I’d heard the name long before this room.

“He tends to favor married couples,” Whitaker said carefully. “It’s not a statutory requirement. But in matters involving permanency planning, he sees marriage as a marker of stability.”

Emma’s jaw tightened. She didn’t argue. She didn’t react outwardly at all. But I felt the shift beside me like a change in air pressure.

Whitaker slid a folder across the desk. Inside was a checklist—applications, background checks, training schedules, and home study initiation. Real steps. No illusions.

“This isn’t about convincing the court you care,” he said. “It’s about proving you can stay.”

We left with more paperwork than certainty.

In the truck, Emma didn’t speak right away. She stared out the window as Main Street rolled past, the town going about its day like nothing monumental had just been laid at our feet.

“So,” she said finally, voice quiet, steady. “We could love him.”

“Yes,” I said.

“And still lose him.”

“Yes.”

Her throat worked once. Then she nodded. “Okay.”

That was it. Not acceptance. Resolve.

We went to the hospital after—our routine now, as familiar as morning coffee. Jacob slept through most of it, his chest rising and falling in that steady way that felt like a small miracle every time. Emma talked to him anyway, her voice low and gentle, like it mattered whether he heard her or not.

I stood back, watching her, understanding something with a certainty that startled me.

No matter what followed—court rulings, schedules, outcomes beyond her control—Emma was dedicated to Jacob’s care.

That night, back at the ranch, Emma was at the kitchen table reviewing the papers she had printed off from the state website regarding fostering a child.

When I joined her, the warm glow of the overhead light softened the sharp edges of the day.

She looked up as I approached, worry flickering across her face before settling into something steadier.

“The attorney said something that’s been bothering me,” she said.

I pulled out the chair across from her and sat, giving her my full attention. “About marriage?”
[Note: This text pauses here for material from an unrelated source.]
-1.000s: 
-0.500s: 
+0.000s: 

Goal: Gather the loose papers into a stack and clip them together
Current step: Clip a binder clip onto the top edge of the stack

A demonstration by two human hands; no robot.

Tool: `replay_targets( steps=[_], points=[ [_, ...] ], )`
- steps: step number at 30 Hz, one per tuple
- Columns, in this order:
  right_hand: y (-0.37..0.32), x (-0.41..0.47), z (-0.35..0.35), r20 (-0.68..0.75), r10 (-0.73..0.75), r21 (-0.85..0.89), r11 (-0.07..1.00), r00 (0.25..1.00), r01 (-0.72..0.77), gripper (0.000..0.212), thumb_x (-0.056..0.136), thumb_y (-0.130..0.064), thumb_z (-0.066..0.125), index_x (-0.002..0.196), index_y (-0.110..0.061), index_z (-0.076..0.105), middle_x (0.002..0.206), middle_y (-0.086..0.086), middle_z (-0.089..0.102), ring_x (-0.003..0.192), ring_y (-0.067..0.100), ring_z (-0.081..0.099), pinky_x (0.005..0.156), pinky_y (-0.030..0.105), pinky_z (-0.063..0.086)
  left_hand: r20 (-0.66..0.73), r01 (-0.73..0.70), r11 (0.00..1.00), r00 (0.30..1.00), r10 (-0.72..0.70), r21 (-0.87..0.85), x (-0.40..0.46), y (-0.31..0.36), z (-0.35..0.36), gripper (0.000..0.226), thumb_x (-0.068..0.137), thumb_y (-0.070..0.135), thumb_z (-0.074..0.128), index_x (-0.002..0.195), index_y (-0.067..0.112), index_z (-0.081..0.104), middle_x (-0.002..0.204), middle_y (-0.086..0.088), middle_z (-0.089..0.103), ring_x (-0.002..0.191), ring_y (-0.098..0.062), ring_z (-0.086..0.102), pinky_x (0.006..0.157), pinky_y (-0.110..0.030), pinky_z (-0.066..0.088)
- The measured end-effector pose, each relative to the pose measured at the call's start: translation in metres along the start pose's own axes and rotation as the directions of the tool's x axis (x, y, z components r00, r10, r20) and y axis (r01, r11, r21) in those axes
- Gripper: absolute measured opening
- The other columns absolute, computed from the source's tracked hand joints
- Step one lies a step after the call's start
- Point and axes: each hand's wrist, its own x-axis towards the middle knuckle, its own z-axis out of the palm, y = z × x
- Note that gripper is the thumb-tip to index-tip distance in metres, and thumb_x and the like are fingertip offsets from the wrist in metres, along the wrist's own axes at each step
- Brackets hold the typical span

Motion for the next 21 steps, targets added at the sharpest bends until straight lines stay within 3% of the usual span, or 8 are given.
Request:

She didn’t flinch. She didn’t soften it. “I don’t want to do that because a judge prefers it.”

“I wouldn’t ask you to,” I said immediately. “Not for a judge. Not for optics. Not like that.”

She searched my face, as if weighing whether I truly meant it or was still figuring it out myself.

“But,” I continued, choosing my words carefully, “I won’t pretend it doesn’t matter what we look like on paper. Or that this conversation isn’t coming sooner than we expected.”

Her shoulders eased slightly—not because the problem had disappeared, but because it had been named honestly.

Silence settled between us. Not heavy. Not awkward. “We don’t have to decide tonight,” she said finally.

I reached across the table and took her hand. “No,” I agreed. “But we will decide.”

Her fingers threaded through mine, warm and sure. She squeezed once, grounding us both.

Suddenly, something shifted inside me—not dramatically, not all at once, but solid and unmistakable. Some choices aren’t about timing. They’re about being ready to stop running long enough to stand still—and choose the direction you’re willing to walk in for the rest of your life.